Reasons to choose Wilson Browne
For the last 13 years pop star Britney Spears has been under a conservatorship arrangement governing her personal and financial affairs.
Her father was initially put in charge of both parts in 2008 after widespread concern about her mental wellbeing.
There has been a great deal of coverage over the past few months with the star stating that the conservatorship should end as the agreement is “abusive”. This has even led to wider concerns from fans starting the “Free Britney Movement”.
The specific facts of Britney’s case are unbeknown to us however, it raises important points and information in relation to protecting vulnerable people in England and Wales. The case highlights that vulnerable people should have their best interests taken into account and their voices heard.
Lasting Power of Attorneys
Wills take effect when an individual dies, financial assets distributed in accordance with the individuals Will or under the Rules of Intestacy.
Powers of attorney take effect when the individual is still alive. An individual can appoint an attorney(s) to come into effect under English and Welsh law when they are no longer able to make the decision themselves due to lack of capacity.
There are two types of lasting powers of attorneys. The first one relates to Property and Financial affairs. This can be used to deal with property matters and paying bills for example. The second relates to an individual’s Health and Welfare.
Attorneys for the latter can make decisions regarding what food the individual can eat, who can visit the individual, gives them access to medical records and decisions regarding life sustaining treatments.
It is important to highlight that when doing a lasting power of attorney, the individual is choosing which attorney they want to manage their affairs and who they trust to act in their best interests.
In Britney’s case, a conservatorship was appointed by a judge to manage financial affairs and aspects of the stars’ daily life. The equivalent to this is in the UK is a deputyship, which is applied for at the Court of Protection for someone who lacks mental capacity.
The Count can appoint a deputy who isn’t a professional but the point is, it may be someone that the individual would not have necessarily chosen themselves.
Under the Mental Capacity Act 2005 there are principles in Section 1 of the act which deputies must comply with. This includes:
- Any act done or decision made under the provisions of this act must be done in the individual’s best interest.
- Anything done for the person should be the least restrictive of their basic rights and freedoms.
- An adult must be given all opportunities for help before they are considered unable to make decisions.
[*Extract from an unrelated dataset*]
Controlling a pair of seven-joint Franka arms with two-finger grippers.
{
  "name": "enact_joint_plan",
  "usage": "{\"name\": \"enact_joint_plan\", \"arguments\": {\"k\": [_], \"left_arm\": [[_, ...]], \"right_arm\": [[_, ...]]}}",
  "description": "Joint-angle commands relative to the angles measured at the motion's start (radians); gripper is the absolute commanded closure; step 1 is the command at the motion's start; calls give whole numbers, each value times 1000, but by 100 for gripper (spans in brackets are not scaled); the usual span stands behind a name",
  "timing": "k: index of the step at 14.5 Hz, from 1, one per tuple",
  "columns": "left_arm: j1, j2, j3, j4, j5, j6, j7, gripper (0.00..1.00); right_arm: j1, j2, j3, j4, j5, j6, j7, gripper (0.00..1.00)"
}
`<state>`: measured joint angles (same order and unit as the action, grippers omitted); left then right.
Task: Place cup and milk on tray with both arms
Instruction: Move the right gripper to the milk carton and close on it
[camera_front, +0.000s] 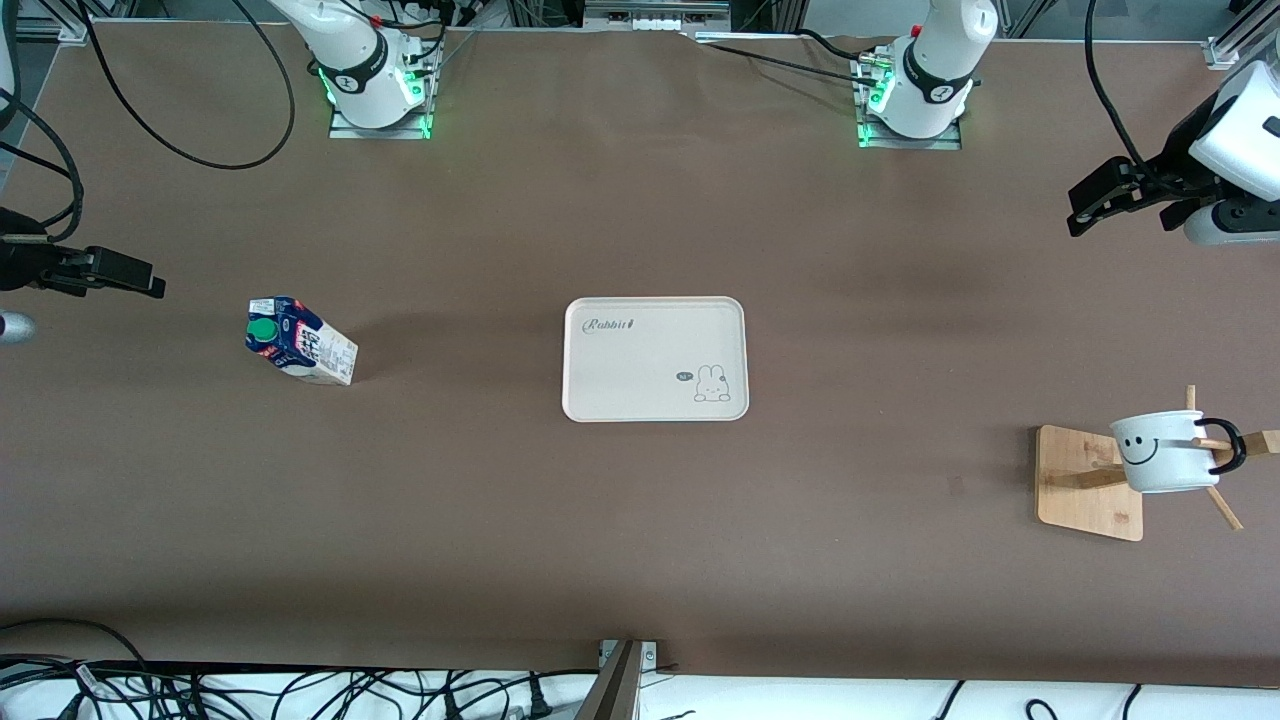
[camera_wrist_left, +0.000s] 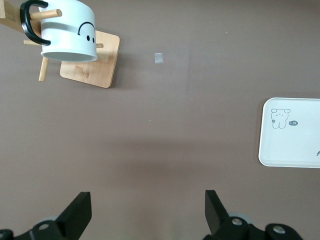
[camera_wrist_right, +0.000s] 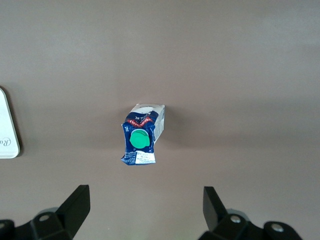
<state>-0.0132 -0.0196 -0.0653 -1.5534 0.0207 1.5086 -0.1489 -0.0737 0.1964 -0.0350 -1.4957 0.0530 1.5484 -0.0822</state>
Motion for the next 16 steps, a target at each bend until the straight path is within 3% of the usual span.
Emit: {"name": "enact_joint_plan", "arguments": {"k": [1,7,16], "left_arm": [[-1,-13,4,-20,4,12,20,0],[2,-16,15,-25,8,16,19,0],[4,-16,15,-28,10,18,19,0]], "right_arm": [[3,29,1,2,18,-25,-45,0],[17,61,1,-44,13,-56,-56,0],[40,64,3,-215,16,166,-39,0]]}}
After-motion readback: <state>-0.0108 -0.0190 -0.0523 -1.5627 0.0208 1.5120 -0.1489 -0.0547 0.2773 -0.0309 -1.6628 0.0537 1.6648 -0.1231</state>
This shows that deputies are under a high standard of care when making decisions.
You can find the principles under Section 1 of the Mental Capacity Act here
Differences between Deputyship and Power of Attorney
A major difference between the US conservatorship and England’s deputyship is that deputies are not entitled to remuneration unless the court authorises it.
In the US Britneys Conservators are able to take a percentage of her income, which in effect makes it a profitable business model. This is a major cause for concern including abuses of power.
There are arguably more safeguarding measures regarding deputies than for Attorneys as they have to report to the Office of the Public Guardian giving Attorneys more opportunity for financial abuse.
An applicant for a deputyship can be anyone over the age of 18 however, the court must decide whether the Deputy is suitable for the role and this can take up to 6 months compared to a Lasting Power of Attorney which has a turnaround time of 8-12 weeks
Britney Spears case concerning her conservatorship has gained lots of media attention regarding a matter people know little about. As how can Britney be deemed to lack capacity while still able to work at her career through touring, releasing albums, and acting as a judge on a talent show?
The answer is not so straight forward as one client who may obviously not have mental capacity when first meeting may differ to another client who at first instance doesn’t make it obvious that they lack capacity.
These decisions involve a difficult balancing act between ensuring that vulnerable people have as much freedom as possible while also making sure that sufficient safeguards are in place.
If Britney Spears conservatorship was in England it can be argued that there would be more safeguarding measures in place to protect her from the abuse she has experienced allowing her to become “stronger” and to have more control over her own life.
As per the principles of the Mental Capacity Act 2005. Actions that have been taken thus far can be argued as against her best interests at best and restrictive of her basic rights and freedom at worst.